While she’s dressing, Fred serenades her with the lilting “I dream of Jeannie with the light brown hair.” In the midst of his song Jeannie returns, hands poised like sharp flags, almost fending him off, immediately shifting the moment’s seriousness by co-opting his song and making it more playful, less romantic, an echo of her earlier burlesque Russian song about strippers and the “five-year plan.” Her gusto reduces Fred’s take on the song to a barrelhouse stomp complete with staccato vocalizing and leg kicks, “hey, hey.” She and Freddie dance about playfully, but not sexually. Richard, on the outside, cuts in and eventually pushes the song’s tempo back to the lilting quality Fred had originally given it. Jeannie didn’t accept Fred’s “romantic” spin on the song, but she does accept Richard’s same choice. As Jeannie and Richard close in and become intimate, she drops the kittenish tone to her voice, speaking with a much more open sincerity.
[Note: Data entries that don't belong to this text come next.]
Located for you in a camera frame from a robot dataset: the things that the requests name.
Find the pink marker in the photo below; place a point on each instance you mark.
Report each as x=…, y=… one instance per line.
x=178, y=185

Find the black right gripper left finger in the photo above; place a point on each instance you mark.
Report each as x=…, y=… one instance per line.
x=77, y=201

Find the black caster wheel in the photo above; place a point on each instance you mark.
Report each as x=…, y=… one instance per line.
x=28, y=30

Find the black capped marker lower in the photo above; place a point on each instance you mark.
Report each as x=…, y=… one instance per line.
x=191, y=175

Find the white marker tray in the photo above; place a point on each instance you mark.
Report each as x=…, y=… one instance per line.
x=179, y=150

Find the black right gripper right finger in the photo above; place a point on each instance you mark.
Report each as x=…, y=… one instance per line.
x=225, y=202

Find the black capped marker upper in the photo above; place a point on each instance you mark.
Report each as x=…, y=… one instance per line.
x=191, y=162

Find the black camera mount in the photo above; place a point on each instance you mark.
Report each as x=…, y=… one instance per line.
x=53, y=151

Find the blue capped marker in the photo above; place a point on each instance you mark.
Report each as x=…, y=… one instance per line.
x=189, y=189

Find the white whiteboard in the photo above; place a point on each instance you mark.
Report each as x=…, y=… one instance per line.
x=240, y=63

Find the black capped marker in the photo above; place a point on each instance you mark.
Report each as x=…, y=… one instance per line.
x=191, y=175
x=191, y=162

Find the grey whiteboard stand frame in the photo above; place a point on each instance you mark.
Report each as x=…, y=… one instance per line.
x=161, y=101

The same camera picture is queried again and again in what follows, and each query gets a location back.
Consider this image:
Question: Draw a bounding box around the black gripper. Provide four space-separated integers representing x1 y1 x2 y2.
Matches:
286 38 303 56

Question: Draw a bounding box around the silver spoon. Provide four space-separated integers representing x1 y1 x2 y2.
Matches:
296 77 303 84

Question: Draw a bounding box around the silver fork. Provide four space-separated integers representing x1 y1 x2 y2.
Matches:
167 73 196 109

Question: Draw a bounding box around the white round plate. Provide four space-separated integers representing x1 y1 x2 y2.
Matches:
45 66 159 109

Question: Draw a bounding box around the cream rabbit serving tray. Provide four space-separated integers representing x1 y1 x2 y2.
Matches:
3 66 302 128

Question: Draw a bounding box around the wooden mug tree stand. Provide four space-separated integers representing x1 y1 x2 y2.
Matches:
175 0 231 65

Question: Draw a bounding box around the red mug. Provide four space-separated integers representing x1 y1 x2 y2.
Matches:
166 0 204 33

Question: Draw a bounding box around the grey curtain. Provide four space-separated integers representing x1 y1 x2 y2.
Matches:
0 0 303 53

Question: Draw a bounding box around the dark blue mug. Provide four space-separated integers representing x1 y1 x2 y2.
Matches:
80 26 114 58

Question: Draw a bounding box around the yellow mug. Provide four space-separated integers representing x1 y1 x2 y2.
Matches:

At one point they no longer sing but hum to one another, and the camera cuts away to Fred, his hands nearly trembling by his mouth, eyes full of hurt and disappointment. He has been upstaged, bested. 

These moments surrounding the song are rich in tonal shifts (or emotional levels). How each performer interprets the song’s rhythm and how each actor responds to the choices their fellow actors give spins the scene’s dynamism as new connections emerge and others are broken, thwarted. Fred’s trembling left hand is the most significant tonal shift to this point and drives the impulses of all the choices he will subsequently make. As Jeannie and Richard connect, Freddie becomes more and more desperate, his intentions crueler and darkly disruptive. Sensing his own exclusion from the triangle, he breaks the intimacy with the shocking and crude verbal stab, “By the way, Jeannie. What do you charge?” 

In standard Hollywood fare, the next outcome would be two intense people squaring off, but Cassavetes and Rowlands flip the moment. Instead of yelling or slashing back, Jeannie attempts to soften, soothe, and calm Freddie. Rowlands chooses an offbeat, gentle reproach, a different emotional level, the defamiliarized beat. She hugs him and pleads: “Don’t spoil it, Freddie, please.” How many other actors would have yelled or cried or exited the room at this moment? Rowlands’s acting style is syncopated, finding the unexpected rhythms, Sean Penn’s “the uncommon thought in the common matter.”

Black and white photo of two people dancing

But Freddie won’t be cajoled: “Spoil what? Honey, I’m game for anything.” Losing ground, he opts for cruder, sharper, and more and more pointed words full of ricochets. His words may be directed at Richard but they’re bouncing off and “hitting” Jeannie. “I know I have to pay . . . What do you think she is? You think she’s some clean towel that’s never been used?” Even as he’s allegedly apologizing, with a faint and flippant “I’m sorry,” he’s aggressive, recalling tipping restaurant busboys and waiters and how, of course, he and Richard will have to tip her too. After all, she’s a prostitute.

In acting terms, Freddie is pressing, pursuing the moment with aggression.

Jeannie answers Fred’s violent ricochets with those of her own. To Richard she confides, “Fred is a very sad man.” Fred objects and Jeannie drops the social graces of her mask and hits back, throwing words overhand, not softly under. “You’re a man that doesn’t say what you mean very well . . . you’re crude.” This tonal shift, combined with Richard’s aggressive threats (“Take your hands off my girl”), breaks Freddie as his body crumbles in on himself. He eventually admits defeat and with resignation and sincerity apologizes abjectly and leaves the room. 

Jeannie turns her head away during Fred’s final apology, refusing to fully embrace it.

Choices. There are so many actorly impulses and levels displayed here that make the scene enthralling to watch. Staging, dialogue, gesture provide a host of primal energies as allegiances between Richard and Fred perforate and a new one with Jeannie and Richard is forged. Cassavetes opts for close-up reaction shots: Fred’s trembling disappointment, and Richard and Jeannie looking at each other with collusion during several of Fred’s outbursts, to make us fully present as viewers.

These emotional levels can also be transferred to the page, through an emphasis on beats and objectives.